### Assignment:
When the string "requests" is part of a line below, that line should be copied.
---------- Task data
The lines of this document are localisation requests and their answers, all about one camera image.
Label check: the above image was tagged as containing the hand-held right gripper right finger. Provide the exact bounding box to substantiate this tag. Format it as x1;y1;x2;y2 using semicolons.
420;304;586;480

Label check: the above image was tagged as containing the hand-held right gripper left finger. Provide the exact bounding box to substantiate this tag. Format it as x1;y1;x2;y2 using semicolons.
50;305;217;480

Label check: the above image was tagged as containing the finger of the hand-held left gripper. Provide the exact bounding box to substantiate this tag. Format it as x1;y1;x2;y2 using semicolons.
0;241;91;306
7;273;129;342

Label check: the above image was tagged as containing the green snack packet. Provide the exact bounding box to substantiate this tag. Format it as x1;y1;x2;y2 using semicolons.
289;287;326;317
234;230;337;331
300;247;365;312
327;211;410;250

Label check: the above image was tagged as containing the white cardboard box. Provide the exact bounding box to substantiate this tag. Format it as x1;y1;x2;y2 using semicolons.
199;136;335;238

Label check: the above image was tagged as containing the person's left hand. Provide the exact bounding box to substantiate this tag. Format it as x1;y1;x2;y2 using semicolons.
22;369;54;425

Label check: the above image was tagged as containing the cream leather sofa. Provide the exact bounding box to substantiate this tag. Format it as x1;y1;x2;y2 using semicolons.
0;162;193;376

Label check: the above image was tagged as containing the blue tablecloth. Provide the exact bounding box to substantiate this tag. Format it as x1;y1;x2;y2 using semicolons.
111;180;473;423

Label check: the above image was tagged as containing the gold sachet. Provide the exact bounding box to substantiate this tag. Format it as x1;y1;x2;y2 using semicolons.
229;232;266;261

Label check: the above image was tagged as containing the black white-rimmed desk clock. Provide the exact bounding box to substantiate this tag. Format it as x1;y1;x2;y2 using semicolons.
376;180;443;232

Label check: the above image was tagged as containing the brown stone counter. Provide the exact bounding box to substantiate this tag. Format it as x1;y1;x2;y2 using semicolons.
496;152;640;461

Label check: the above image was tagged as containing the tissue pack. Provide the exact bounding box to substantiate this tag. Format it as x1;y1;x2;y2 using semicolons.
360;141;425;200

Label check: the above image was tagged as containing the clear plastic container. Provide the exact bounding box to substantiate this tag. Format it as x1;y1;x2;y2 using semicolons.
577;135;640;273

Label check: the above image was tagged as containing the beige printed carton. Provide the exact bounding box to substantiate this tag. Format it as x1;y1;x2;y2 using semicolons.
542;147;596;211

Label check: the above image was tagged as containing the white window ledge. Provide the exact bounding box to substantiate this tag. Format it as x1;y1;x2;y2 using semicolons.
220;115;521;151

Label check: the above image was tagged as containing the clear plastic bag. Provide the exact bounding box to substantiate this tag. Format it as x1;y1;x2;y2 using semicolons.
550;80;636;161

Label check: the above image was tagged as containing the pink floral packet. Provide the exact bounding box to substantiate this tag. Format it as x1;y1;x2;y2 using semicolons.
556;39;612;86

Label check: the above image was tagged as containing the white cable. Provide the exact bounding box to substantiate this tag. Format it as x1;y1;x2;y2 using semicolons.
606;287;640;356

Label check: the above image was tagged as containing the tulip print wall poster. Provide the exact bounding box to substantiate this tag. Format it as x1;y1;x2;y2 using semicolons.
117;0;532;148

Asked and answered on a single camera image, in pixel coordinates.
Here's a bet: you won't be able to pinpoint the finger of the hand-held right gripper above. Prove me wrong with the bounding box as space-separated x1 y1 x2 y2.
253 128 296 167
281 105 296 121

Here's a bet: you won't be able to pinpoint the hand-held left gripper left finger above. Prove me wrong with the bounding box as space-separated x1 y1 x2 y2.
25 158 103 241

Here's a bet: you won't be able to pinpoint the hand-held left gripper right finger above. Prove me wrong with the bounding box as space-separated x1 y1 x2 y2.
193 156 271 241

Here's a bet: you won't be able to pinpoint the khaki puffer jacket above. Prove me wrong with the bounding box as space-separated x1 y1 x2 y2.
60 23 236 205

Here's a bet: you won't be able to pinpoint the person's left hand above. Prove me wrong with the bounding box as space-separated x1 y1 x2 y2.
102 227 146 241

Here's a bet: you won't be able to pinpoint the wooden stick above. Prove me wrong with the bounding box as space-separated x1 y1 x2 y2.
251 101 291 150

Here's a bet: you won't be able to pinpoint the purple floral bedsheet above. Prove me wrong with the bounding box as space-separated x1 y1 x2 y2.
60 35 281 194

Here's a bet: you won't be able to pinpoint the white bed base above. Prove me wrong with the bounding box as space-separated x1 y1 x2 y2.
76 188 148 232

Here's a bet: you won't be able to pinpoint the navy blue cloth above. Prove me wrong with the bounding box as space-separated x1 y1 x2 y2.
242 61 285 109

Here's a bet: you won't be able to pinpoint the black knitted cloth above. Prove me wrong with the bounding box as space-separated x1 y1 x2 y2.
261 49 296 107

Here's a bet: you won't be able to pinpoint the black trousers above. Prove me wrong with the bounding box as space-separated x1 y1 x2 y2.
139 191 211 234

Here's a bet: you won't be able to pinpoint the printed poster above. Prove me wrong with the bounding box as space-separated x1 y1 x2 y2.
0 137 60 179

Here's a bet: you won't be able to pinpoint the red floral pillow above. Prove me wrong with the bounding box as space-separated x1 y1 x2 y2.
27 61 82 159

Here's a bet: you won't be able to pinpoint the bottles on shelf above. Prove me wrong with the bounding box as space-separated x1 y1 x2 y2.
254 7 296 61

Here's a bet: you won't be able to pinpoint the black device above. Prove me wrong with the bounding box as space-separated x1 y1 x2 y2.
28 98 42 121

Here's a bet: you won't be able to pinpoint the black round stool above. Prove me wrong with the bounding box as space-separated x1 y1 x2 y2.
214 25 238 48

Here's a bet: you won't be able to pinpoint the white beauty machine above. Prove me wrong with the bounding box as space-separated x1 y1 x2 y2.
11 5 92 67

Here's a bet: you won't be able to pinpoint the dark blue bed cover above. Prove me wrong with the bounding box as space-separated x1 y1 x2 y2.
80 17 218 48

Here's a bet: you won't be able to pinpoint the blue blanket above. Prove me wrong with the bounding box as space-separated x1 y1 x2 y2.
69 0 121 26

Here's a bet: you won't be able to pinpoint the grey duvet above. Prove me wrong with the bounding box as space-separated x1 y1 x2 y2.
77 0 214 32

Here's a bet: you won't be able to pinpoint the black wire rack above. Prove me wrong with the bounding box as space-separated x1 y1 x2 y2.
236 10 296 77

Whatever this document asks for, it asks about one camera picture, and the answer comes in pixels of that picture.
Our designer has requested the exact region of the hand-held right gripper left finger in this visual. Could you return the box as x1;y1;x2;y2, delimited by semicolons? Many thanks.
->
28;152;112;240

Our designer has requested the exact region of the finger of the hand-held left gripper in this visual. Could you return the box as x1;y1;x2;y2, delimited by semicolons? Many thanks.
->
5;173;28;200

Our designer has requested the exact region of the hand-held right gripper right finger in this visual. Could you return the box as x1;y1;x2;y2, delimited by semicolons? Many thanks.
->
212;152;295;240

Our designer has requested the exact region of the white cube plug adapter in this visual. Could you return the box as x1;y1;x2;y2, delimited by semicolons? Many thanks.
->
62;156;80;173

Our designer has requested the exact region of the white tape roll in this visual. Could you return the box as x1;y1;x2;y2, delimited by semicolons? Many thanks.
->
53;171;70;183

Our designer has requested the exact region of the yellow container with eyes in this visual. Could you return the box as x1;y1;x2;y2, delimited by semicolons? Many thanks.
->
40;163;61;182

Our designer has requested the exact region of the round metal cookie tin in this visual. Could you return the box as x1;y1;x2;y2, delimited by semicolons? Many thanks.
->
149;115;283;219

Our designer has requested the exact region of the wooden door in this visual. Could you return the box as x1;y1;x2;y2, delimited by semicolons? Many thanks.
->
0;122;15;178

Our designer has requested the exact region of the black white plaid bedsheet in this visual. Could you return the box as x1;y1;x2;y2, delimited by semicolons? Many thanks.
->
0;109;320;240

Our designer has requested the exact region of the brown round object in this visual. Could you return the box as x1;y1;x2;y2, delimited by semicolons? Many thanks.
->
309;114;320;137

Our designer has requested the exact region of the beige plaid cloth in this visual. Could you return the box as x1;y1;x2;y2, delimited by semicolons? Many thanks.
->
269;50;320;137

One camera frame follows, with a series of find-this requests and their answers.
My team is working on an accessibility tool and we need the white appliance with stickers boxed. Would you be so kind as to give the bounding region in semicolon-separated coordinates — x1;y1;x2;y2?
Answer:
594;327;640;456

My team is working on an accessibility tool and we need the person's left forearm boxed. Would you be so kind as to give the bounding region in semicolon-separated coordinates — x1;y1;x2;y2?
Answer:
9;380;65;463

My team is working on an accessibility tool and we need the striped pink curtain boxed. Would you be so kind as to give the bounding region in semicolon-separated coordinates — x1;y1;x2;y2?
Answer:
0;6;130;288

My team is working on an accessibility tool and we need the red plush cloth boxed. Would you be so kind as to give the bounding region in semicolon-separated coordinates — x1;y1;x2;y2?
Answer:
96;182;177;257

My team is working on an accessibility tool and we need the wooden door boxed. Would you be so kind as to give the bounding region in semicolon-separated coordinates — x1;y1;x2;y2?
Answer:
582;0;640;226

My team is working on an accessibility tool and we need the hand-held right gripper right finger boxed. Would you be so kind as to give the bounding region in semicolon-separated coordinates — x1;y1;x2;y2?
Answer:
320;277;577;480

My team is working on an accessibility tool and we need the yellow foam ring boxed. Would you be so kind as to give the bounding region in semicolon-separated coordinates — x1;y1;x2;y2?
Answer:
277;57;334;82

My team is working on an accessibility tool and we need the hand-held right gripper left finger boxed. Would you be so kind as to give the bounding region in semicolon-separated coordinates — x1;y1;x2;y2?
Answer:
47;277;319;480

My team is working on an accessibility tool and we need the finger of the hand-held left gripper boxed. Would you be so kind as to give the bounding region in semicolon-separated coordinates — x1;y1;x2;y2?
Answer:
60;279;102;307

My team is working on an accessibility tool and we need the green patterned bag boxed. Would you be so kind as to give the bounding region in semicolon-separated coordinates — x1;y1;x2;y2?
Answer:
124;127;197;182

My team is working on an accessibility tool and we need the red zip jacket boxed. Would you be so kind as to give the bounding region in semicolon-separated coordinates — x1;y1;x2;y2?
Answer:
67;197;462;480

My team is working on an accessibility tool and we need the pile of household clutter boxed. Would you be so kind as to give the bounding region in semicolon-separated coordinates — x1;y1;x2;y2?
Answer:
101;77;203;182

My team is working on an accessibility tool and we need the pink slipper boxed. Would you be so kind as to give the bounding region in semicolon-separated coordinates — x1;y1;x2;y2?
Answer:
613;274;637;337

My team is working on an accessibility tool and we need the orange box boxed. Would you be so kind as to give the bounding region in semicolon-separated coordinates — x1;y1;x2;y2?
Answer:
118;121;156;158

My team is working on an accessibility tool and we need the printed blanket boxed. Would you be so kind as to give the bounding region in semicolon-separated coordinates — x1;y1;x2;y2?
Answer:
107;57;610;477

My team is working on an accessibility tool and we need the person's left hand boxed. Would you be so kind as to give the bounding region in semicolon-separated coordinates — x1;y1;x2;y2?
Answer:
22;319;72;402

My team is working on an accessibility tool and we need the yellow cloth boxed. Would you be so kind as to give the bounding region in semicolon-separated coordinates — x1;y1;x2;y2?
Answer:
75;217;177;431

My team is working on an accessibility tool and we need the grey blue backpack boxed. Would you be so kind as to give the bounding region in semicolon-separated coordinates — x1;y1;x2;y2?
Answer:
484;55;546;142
--------------------
### Answer:
The lines of this document are localisation requests and their answers, all about one camera image.
One camera frame follows, with a series of find-this requests and their answers.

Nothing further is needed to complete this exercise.